I was diagnosed w/ UC when I was 15 and have been living with it for 10 years now. I've been struggling lately with a lot of the emotions that I have about living with it, so those feelings will never go away (unfortunately). But, as I was going through the difficult first years of feeling "wrong" and not being able to do all the things I used to do as a kid, I never stopped educating those around me, even if they didn't understand or care, I felt they NEEDED to know. And, that was especially a hard time going through it, because teenagers don't really like to talk about stuff like that.

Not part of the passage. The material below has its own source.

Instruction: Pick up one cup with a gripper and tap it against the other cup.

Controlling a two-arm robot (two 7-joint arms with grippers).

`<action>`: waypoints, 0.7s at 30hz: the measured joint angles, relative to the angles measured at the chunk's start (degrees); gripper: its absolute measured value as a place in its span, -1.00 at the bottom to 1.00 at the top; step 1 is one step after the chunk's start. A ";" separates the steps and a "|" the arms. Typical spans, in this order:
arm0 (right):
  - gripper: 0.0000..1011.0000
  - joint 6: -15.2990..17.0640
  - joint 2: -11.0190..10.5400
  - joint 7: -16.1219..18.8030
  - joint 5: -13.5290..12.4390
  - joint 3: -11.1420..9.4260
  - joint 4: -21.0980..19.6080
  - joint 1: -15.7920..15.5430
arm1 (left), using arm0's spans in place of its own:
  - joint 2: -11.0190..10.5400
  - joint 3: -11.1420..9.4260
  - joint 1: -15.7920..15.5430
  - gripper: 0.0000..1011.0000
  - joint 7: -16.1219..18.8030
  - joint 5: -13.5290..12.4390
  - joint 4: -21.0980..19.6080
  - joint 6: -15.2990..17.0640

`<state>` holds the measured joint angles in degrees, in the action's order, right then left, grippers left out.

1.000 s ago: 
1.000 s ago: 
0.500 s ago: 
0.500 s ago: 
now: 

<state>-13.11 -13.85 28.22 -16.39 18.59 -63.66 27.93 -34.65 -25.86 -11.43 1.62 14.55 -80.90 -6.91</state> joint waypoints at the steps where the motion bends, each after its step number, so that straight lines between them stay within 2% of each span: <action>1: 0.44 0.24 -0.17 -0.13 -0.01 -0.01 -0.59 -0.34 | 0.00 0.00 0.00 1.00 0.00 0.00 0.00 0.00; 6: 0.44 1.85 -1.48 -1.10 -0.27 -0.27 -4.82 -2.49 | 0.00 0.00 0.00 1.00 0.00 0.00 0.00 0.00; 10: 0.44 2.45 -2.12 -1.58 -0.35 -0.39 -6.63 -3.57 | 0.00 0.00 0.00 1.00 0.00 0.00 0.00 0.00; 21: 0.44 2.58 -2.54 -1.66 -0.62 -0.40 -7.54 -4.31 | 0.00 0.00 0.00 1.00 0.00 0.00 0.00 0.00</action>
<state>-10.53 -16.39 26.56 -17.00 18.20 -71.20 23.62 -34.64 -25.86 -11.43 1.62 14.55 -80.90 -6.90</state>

Learning all that you can about your illness, going to a support group, feeling comfortable with your dr, and just taking one day at a time are very important steps to jumping the first hurdles.

I'm there with ya each and every day :)

Kristi

 Reply posted for aking3.

Diagnosed Dec. 2005; rollercoaster ride since then as with everyone.  Had always been in good health and extremely active (rode horses competitively and ran agility dogs), but haven't had nearly the energy or motivation to do either for years.  And taking 10s of pills a day doesn't do much for the psyche either!

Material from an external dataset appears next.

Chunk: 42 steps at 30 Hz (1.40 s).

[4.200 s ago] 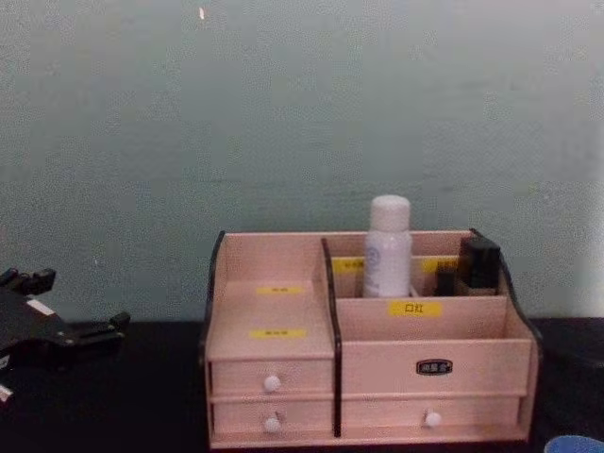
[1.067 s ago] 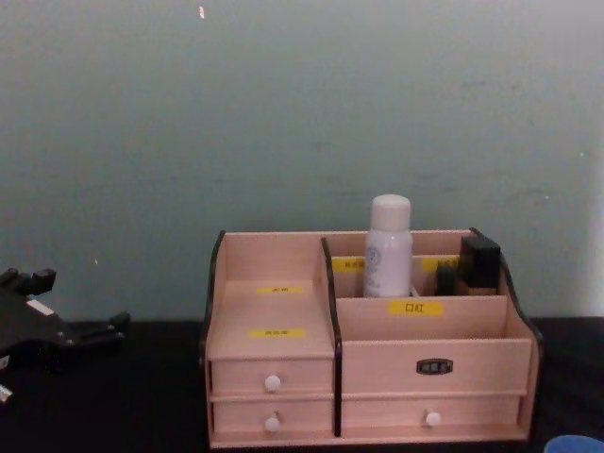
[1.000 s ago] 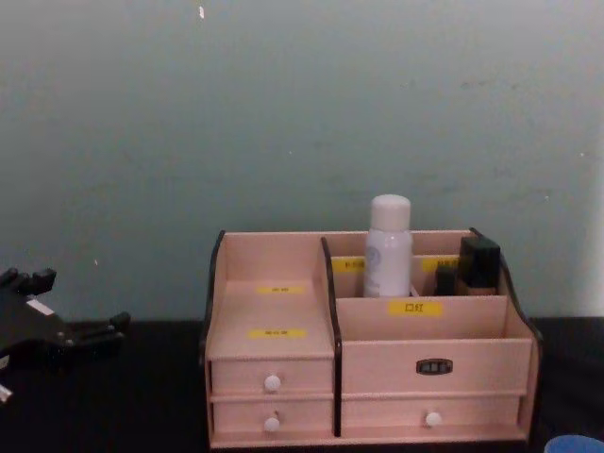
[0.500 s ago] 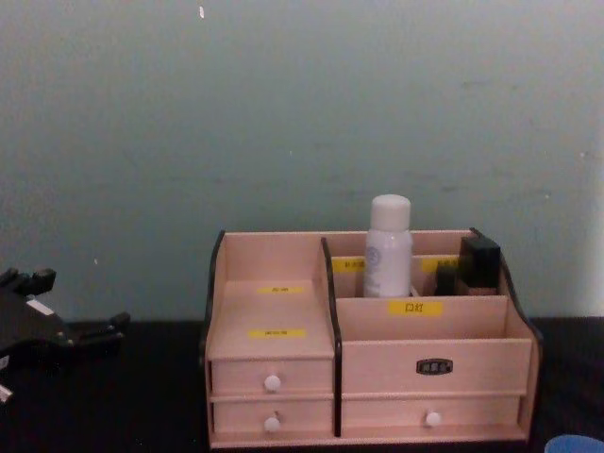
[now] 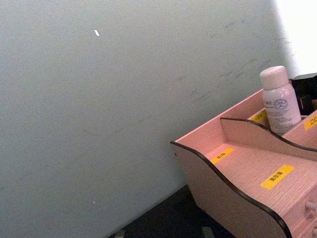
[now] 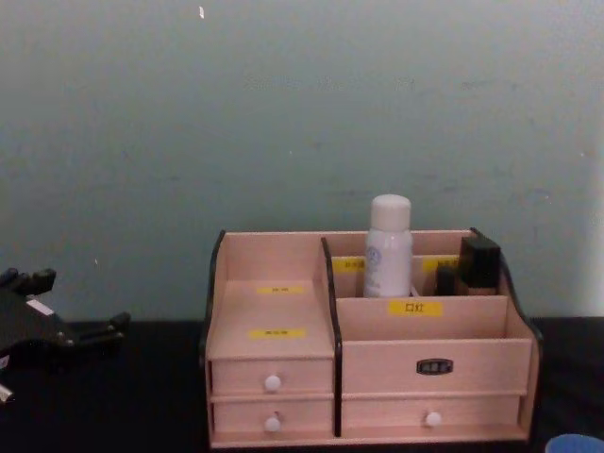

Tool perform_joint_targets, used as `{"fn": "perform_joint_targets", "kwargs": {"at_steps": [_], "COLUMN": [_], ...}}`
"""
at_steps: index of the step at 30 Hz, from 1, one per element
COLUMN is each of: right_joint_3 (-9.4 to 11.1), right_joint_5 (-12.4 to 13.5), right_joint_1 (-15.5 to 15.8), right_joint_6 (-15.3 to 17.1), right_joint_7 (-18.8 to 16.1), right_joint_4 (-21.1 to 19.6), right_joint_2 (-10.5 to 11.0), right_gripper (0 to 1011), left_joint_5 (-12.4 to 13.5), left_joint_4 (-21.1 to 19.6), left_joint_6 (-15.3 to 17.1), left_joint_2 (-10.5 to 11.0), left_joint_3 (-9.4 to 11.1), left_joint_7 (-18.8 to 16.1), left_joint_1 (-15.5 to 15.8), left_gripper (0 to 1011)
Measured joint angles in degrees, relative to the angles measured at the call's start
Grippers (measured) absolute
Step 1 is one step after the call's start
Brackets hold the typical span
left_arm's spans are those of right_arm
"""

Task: Pick up the facial cleanser and watermelon frost from the table and place them into the tiered storage box.

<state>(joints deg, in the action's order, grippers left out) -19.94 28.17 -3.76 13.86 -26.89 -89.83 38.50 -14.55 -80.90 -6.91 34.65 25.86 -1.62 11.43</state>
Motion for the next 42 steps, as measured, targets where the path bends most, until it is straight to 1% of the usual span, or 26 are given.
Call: {"fn": "perform_joint_targets", "kwargs": {"at_steps": [2,6,8,32,38,42], "right_joint_3": [0.0,0.0,0.0,0.0,0.2,0.4], "right_joint_5": [0.0,0.0,0.0,0.0,0.1,0.7], "right_joint_1": [0.0,0.0,0.0,0.0,0.0,-0.1], "right_joint_6": [0.0,0.0,-0.1,0.0,-0.1,-0.3], "right_joint_7": [0.0,0.0,0.0,0.0,0.3,-0.2], "right_joint_4": [0.0,0.0,0.0,0.0,-0.6,-1.5], "right_joint_2": [0.0,0.0,0.0,0.0,-0.1,0.0], "right_gripper": [870,754,729,729,729,729], "left_joint_5": [0.0,0.0,0.0,0.0,0.0,0.0], "left_joint_4": [0.0,0.0,0.0,0.0,0.0,0.0], "left_joint_6": [0.0,0.0,0.0,0.0,0.0,0.0], "left_joint_2": [0.0,0.0,0.0,0.0,0.0,0.0], "left_joint_3": [0.0,0.0,0.0,0.0,0.0,0.0], "left_joint_7": [0.0,0.0,0.0,0.0,0.0,0.0], "left_joint_1": [0.0,0.0,0.0,0.0,0.0,0.0], "left_gripper": [1001,1001,1001,1001,1001,1001]}}
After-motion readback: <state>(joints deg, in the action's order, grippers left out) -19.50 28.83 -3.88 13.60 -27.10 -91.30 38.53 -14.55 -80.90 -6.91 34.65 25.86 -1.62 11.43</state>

Some things I've found helpful:  I've learned to 'give myself up' to a flare to the extent that I accept I'll feel lousy at least in the short term, and that I won't be able to do some things at all, and normal chores will take a lot longer.  So I plan to sleep a bit longer when I need to, build extra time into my schedule for the things I need/want to do and lower my self-expectations a bit, so I don't beat myself up any more than the disease is already doing.  We have 2 large dogs that have to be walked because we're in a large city.  If I "just can't" my husband steps up without any complaint, but I find if I can motivate myself just enough to get dressed and out the door with them, a brisk-ish 10-20 min. walk helps my appetite and long-term energy (even if I crash immediately after the walk).

It's draining, no doubt.  But try to find something that you CAN do, even if it's just writing a letter, because it really can give you a little energy to build on.

Hang in there -- we're with ya!

 Reply posted for aking3.

I can relate as well.  Diagnosed with UC in 2005, I have had problems with fatigue off and on.  Recently started on prednison for flare and feel the best I have in years.  I did not realize how old I was feeling prior to starting the prednisone.  Just initiated imuran for my colitis and hoping the fatigue will not return once the prednisone is tapered off.  I try to be optimistic and believe that things will eventually return to "normal".  If you were just recently diagnosed than I believe once your flare has truly subsided then hopefully you will feel well again.  Hang in there, and try to remain optimistic.  I concur that friends and family probably do not truly understand how you feel and degree of your fatigue.  Unless someone has a chronic illness, then it can be difficult to relate to your symptoms and your concerns.  Fortunately, this website exists and provides a forum to discuss our problems with other people with similar symptoms.

 Reply posted for aking3.

I know exactly how you feel.  I am older but I feel alot older than I am.  I too get soo tired- and miss the days where I could get up and just run around all day and do stuff.  Now I find it a major accomplishment when I get out and do 1 thing.  I feel like I hold back my family....  I try to remember that for us any accomplishment is an accomplishment. 

 Reply posted for aking3.

I can definitely relate.  I'm a little older than you are (38, okay a lot older) but I had been feeling tired and depressed so often.  It's been a year since I was diagnosed with UC and only now am I feeling better, and I'm getting my energy back.

 Life's hardships take a toll on the mind and body.  I, too, am supporting our household.  I work full-time and we have a 2 year old.  Focus on getting better and all the positive things in your life.  I'm sure you'll be back to yourself again soon.